To solve this problem, we need to use the principle of conservation of momentum and the principle of conservation of kinetic energy, both of which apply to elastic collisions.
- Conservation of Momentum:
The total momentum before the collision is equal to the total momentum after the collision. Let \( m_1 = 2\, \text{kg} \) be the mass of the first body, and \( u \) be its initial velocity. The initial velocity of the second body \( m_2 \) is zero since it is at rest. \(m_1 \times u + m_2 \times 0 = m_1 \times v_1 + m_2 \times v_2\)
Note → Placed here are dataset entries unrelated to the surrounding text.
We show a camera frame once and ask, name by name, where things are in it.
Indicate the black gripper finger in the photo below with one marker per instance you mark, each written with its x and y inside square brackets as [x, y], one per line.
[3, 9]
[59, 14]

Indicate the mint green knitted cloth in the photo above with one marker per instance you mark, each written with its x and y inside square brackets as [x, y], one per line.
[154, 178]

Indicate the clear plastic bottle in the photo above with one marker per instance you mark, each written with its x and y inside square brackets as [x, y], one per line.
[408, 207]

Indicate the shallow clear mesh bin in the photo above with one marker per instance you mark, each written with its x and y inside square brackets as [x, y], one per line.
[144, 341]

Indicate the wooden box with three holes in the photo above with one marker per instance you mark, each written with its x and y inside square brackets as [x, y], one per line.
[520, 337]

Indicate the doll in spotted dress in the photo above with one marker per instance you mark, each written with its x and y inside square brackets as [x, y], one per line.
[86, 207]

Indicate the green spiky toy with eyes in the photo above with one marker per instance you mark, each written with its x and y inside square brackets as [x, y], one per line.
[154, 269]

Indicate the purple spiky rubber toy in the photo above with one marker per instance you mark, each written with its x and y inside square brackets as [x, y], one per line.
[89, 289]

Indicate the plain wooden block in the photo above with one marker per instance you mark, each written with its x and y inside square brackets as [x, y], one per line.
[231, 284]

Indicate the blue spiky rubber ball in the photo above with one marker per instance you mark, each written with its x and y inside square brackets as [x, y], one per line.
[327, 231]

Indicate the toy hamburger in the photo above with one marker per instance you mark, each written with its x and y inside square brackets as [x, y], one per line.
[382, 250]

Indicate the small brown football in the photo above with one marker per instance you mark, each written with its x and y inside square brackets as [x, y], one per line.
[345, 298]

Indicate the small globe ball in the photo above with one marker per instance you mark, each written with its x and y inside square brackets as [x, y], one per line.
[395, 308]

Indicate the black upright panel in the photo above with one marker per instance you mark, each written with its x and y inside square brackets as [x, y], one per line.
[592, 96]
Given, \( v_1 = \frac{u}{4} \). Thus, \(2 \times u = 2 \times \frac{u}{4} + m_2 \times v_2\)
Simplifying gives: \(2u = \frac{u}{2} + m_2 \times v_2\)
\(4u - u = 2m_2 \times v_2\)
\(3u = 2m_2 \times v_2\) - Conservation of Kinetic Energy:
The total kinetic energy before collision is equal to the total kinetic energy after collision. \(\frac{1}{2} m_1 u^2 = \frac{1}{2} m_1 v_1^2 + \frac{1}{2} m_2 v_2^2\)
Substituting the values: \(\frac{1}{2} \times 2 \times u^2 = \frac{1}{2} \times 2 \times \left(\frac{u}{4}\right)^2 + \frac{1}{2} \times m_2 \times v_2^2\)
Simplifying gives: \(u^2 = \frac{u^2}{8} + \frac{m_2 \times v_2^2}{2}\)
Perform algebraic simplifications: \(8u^2 = u^2 + 4m_2 \times v_2^2\)
\(7u^2 = 4m_2 \times v_2^2\) - Solving the Equations:
From the equation of momentum: \(v_2 = \frac{3u}{2m_2}\)
Substitute this expression into the kinetic energy equation: \(7u^2 = 4m_2 \times \left(\frac{3u}{2m_2}\right)^2\)
\(7u^2 = \frac{36u^2}{4m_2}\)
Simplifying gives: \(7 = \frac{36}{4m_2}\)
\(28m_2 = 36\)
Thus, \( m_2 = \frac{36}{28} = 1.2857 \approx 1.2 \, \text{kg} \) (considering the options given).
Therefore, the mass of the second body is 1.2 kg.